Oct. 18 (UPI) -- Pharmaceutical company Sanofi announced Friday it's recalling over-the-counter Zantac a month after the Food and Drug Administration said the heartburn drug contains small amounts of a carcinogen.
Sanofi described the voluntary recall as a "precautionary measure." The company said it's working with federal health officials to determine the extent of its recall.
The recall affects Zantac OTC products sold in the United States and Canada.

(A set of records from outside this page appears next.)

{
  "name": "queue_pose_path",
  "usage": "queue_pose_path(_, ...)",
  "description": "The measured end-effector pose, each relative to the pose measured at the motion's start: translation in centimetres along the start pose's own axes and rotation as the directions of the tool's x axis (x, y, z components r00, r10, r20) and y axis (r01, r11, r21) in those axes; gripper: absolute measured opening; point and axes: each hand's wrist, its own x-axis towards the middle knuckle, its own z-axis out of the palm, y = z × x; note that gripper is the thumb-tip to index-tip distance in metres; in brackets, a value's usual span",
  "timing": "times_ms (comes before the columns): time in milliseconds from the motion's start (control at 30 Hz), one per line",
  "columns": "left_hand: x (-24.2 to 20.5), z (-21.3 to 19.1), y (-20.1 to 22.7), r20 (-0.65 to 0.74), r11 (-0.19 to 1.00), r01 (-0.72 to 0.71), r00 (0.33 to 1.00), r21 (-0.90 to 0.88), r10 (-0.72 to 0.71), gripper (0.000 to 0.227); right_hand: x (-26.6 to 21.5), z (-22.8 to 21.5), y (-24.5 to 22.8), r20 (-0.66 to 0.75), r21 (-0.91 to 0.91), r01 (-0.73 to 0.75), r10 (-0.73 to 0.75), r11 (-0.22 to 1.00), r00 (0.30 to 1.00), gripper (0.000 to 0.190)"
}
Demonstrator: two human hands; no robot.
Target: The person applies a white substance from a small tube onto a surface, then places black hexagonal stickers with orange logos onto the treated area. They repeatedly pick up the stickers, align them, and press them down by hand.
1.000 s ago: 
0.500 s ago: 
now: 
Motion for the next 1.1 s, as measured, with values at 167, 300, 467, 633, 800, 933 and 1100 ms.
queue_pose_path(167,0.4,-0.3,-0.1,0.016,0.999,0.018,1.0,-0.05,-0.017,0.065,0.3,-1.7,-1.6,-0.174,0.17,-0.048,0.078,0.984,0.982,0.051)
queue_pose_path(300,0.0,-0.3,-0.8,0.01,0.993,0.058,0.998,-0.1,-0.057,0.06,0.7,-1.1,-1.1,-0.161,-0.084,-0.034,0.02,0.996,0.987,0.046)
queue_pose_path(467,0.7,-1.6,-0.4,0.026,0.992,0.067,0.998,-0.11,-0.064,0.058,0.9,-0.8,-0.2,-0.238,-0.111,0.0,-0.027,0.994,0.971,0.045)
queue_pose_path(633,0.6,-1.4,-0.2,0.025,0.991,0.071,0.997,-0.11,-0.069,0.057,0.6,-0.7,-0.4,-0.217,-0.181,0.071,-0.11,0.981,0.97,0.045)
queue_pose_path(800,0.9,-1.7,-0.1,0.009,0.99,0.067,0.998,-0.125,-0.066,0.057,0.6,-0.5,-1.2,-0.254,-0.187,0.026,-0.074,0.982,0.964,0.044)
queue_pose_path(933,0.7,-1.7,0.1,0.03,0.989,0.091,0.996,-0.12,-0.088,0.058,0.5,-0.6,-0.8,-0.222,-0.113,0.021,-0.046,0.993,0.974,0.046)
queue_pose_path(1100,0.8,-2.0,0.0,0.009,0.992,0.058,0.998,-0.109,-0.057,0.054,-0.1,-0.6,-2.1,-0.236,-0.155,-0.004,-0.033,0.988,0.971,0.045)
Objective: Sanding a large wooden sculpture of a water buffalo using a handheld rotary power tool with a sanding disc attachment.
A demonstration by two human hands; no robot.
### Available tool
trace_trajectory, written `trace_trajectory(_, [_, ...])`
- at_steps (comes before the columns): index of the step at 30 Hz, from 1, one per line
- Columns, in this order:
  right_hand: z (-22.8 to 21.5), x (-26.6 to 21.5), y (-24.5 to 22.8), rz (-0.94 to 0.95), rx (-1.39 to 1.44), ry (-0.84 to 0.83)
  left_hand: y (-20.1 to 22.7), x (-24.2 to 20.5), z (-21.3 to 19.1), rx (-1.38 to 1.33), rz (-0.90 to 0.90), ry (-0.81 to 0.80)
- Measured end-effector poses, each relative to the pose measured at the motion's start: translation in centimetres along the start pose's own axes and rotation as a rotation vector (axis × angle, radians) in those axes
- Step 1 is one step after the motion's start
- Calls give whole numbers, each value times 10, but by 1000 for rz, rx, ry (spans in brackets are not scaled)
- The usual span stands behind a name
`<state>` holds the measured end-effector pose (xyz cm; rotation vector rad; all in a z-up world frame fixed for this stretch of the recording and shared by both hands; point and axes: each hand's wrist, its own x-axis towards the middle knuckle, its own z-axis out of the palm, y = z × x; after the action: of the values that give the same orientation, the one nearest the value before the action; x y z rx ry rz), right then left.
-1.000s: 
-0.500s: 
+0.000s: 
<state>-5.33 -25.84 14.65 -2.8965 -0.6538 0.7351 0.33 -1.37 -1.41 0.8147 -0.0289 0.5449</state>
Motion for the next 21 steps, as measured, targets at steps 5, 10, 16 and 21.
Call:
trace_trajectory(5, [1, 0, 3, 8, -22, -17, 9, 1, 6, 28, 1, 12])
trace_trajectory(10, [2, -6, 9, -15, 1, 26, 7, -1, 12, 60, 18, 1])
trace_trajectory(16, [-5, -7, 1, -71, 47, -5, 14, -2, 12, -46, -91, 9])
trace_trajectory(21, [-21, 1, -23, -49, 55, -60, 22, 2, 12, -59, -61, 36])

"Evaluations are ongoing on both drug substance (active ingredient) and finished drug product," Sanofi said in a statement. "Due to inconsistencies in preliminary test results of the active ingredient used in the U.S. and Canadian products, Sanofi has made the decision to conduct the voluntary recall in the U.S. and Canada as the investigation continues."
The announcement comes nearly three weeks after Apotex, the maker of a generic version of the drug issued its own recall. The FDA said preliminary tests found low levels of the nitrosamine impurity N-nitrosodimethylamine in some ranitidine products.
The medication is used to treat heartburn, ulcers and other stomach issues. Walmart halted all sales of Zantac and generic versions of ranitidine after the FDA report.
NDMA is the same contaminant found in many brands of blood pressure and heart failure medicines during the past year, leading to recalls. NDMA is an environmental contaminant found in water and foods, including meats, dairy products and vegetables. It is classified as a probable human carcinogen.
The FDA said it's evaluating whether the low levels of NDMA in ranitidine pose a risk to patients and that it will post that information when it's available.
Large amounts of NDMA may pose a risk, but the levels of NDMA in ranitidine found in preliminary tests barely exceed amounts found in common foods, according to the FDA.